(Data excerpts)
────────────────────

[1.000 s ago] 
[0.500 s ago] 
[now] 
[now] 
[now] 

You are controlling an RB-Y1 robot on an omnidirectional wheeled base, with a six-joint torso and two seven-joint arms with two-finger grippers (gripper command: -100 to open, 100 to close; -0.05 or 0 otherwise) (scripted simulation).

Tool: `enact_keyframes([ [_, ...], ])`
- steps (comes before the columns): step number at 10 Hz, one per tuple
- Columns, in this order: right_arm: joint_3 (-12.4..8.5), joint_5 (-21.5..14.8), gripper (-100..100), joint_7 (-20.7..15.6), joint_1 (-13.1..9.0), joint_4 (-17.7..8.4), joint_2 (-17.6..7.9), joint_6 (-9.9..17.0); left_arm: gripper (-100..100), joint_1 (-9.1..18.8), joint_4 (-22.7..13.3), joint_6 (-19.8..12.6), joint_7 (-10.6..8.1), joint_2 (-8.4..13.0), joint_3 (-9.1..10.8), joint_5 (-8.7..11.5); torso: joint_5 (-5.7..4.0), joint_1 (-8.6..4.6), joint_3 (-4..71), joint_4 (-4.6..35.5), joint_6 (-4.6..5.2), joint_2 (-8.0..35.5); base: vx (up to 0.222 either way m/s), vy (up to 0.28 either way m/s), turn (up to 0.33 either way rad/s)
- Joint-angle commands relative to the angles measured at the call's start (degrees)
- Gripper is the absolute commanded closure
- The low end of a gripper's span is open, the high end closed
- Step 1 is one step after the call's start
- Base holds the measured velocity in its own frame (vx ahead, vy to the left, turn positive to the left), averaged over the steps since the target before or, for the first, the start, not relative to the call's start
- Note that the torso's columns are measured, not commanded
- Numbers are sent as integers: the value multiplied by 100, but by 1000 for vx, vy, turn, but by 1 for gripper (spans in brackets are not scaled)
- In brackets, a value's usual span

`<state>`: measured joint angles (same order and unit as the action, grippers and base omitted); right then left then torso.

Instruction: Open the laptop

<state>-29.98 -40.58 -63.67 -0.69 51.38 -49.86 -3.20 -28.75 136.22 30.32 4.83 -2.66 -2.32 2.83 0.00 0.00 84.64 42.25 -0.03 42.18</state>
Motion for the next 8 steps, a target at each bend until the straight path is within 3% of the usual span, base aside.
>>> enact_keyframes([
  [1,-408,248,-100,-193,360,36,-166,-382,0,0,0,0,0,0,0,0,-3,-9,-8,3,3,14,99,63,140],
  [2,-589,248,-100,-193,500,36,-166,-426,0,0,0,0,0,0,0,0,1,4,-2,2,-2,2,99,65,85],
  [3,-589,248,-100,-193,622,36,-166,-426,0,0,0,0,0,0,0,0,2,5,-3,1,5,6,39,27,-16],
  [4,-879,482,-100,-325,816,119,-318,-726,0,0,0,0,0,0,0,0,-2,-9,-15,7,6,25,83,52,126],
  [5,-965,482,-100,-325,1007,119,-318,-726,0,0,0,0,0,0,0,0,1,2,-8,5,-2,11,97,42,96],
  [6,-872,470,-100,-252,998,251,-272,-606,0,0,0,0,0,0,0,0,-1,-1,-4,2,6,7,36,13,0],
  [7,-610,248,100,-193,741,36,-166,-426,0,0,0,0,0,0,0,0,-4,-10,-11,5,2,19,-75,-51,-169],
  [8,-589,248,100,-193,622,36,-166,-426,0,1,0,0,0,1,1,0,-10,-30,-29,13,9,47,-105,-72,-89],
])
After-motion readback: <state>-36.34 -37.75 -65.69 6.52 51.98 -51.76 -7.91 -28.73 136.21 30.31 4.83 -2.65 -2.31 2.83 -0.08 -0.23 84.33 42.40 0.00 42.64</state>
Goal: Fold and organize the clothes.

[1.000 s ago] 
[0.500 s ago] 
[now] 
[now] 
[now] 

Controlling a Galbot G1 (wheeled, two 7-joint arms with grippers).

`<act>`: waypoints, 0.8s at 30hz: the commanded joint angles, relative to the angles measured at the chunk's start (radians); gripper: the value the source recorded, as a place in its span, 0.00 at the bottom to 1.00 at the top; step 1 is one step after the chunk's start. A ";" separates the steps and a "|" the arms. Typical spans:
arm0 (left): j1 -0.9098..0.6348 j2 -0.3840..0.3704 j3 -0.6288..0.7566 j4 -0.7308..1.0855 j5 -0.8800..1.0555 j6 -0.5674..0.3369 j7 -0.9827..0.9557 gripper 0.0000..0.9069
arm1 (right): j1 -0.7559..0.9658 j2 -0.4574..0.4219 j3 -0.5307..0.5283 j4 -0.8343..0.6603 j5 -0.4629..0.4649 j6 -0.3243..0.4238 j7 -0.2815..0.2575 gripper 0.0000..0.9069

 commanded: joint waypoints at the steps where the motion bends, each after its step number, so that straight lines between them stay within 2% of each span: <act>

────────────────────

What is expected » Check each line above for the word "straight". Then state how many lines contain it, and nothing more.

Expected answer » 2